I thought I had been confused in trying to find the imaging center. After what seemed like a thousand and one questions, lots of tests, getting poked and prodded and asked even more questions I was seriously confused and lost. I was also tired.
The day of my surgery there was a degree of fear, but I still believe a lot of that was born out of a history of reading supermarket tabloids and seeing the horror stories within. It was a bit entertaining meeting all the people that would be a part of my surgery and dealing with all of the particulars. There was the ever present confusion, there was the attack of nerves, there was the pain that came with certain preparations. At all times there was this outward calm while on the inside I was a cauldron of emotions. The nervous feeling was tinged with a tad bit of excitement. This was something new and different.
Afterward when I was finally back at home I went straight to my bed and pretty much stayed there for two days. Sick is not really an emotion but that is what I was.
I was taught that if you have a job, you need to be there working that job. Two days after y surgery I was back at work. I now had to deal with what ever treatments was to come. Along with the impatience, the frustrations, the aggravation of wanting this all over with and behind me. I really am a bit daft at times.

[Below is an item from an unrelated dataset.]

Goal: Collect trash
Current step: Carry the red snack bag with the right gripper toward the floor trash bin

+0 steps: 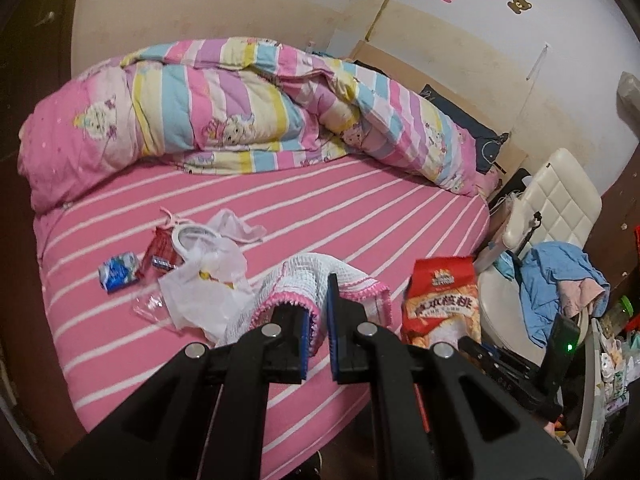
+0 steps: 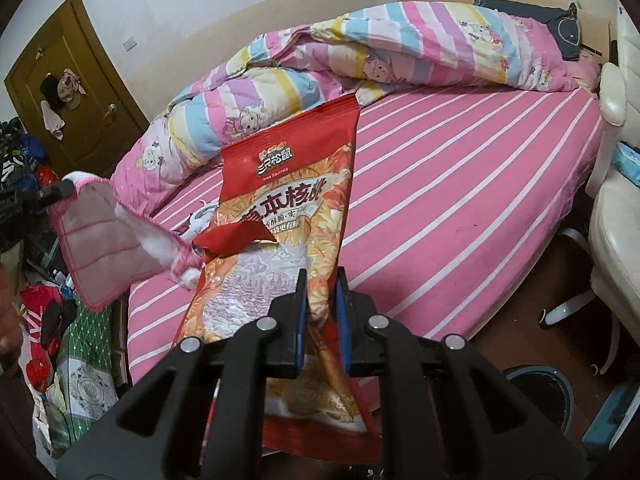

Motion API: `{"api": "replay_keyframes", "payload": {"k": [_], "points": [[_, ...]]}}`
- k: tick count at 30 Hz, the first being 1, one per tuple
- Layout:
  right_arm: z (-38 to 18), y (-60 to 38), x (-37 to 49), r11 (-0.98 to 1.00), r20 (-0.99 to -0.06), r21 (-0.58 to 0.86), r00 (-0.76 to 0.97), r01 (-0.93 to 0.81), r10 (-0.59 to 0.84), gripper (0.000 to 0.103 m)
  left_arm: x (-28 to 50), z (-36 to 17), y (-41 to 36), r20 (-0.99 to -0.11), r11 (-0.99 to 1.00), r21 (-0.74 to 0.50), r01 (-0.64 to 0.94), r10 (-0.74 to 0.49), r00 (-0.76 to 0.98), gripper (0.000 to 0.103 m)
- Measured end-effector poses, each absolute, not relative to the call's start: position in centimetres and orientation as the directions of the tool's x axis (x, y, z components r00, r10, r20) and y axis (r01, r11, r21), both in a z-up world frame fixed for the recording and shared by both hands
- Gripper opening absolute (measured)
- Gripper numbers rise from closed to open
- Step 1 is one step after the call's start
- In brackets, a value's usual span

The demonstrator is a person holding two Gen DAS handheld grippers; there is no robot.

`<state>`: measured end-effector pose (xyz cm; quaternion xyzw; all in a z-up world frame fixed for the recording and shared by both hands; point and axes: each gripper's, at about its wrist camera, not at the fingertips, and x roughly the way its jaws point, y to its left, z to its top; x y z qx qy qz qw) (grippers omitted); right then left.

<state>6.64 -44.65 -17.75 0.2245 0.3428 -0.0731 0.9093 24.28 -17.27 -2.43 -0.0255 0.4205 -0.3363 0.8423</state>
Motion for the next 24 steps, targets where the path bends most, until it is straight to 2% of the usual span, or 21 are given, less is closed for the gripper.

During the course of my treatments there were times that I wanted to crawl into a dark spot and hide, just for a while. I didn't want to deal with it at that moment, or any other moment. I wanted it to have never happened, I wanted everything to go away. Then I would quit feeling sorry for myself and be thankful-yes- thankful for having cancer. Now I had an understanding about what people were going through. I feared that I would need chemotherapy, feared losing my hair even though I complain about it on a regular basis. I was so tired that trying to put one foot in front of the other n some days felt like the biggest challenge ever. I am a serious chocoholic, but during treatments all manner of 'junk' food was taboo. If I tried to eat chocolate or drink anything with caffeine I paid for it. I was angry that I couldn't enjoy the things I wanted.
There were times I felt ignored and alone. I knew I wasn't, but it seemed that way. My very first Relay for Life event, at two in the morning as I walked around that track it was so very quiet. The people walking spoke to each other in muted tones. Many walked in pairs or even more. I could hear their laughter and whispers. I on the other hand was walking alone. I was walking alone and I felt alone. Looking up into the night sky it seemed like I could see into forever. The thousands of stars shining down had me feeling not a little insignificant. I was alone on that track, I was alone in facing my cancer treatments.
To this day I know that I still distance myself a bit from others. I dealt with it pretty much alone then. I deal with the feelings that come now after all this time. I'm getting better though-
Everyone who is diagnosed with cancer is going to face their own emotions. Like the kaleidoscope toy we had as kids where the thousands of colors and shapes with in shifted and moved to form new shapes and designs that is our emotions. We face them, deal with them, work through them. Our personalities and support systems will determine how difficult that task is and how long it may take to make our way along and through them. There are people more than willing and able to help--we don't have to fear those emotions and we don't have to go it alone..even when we think we do.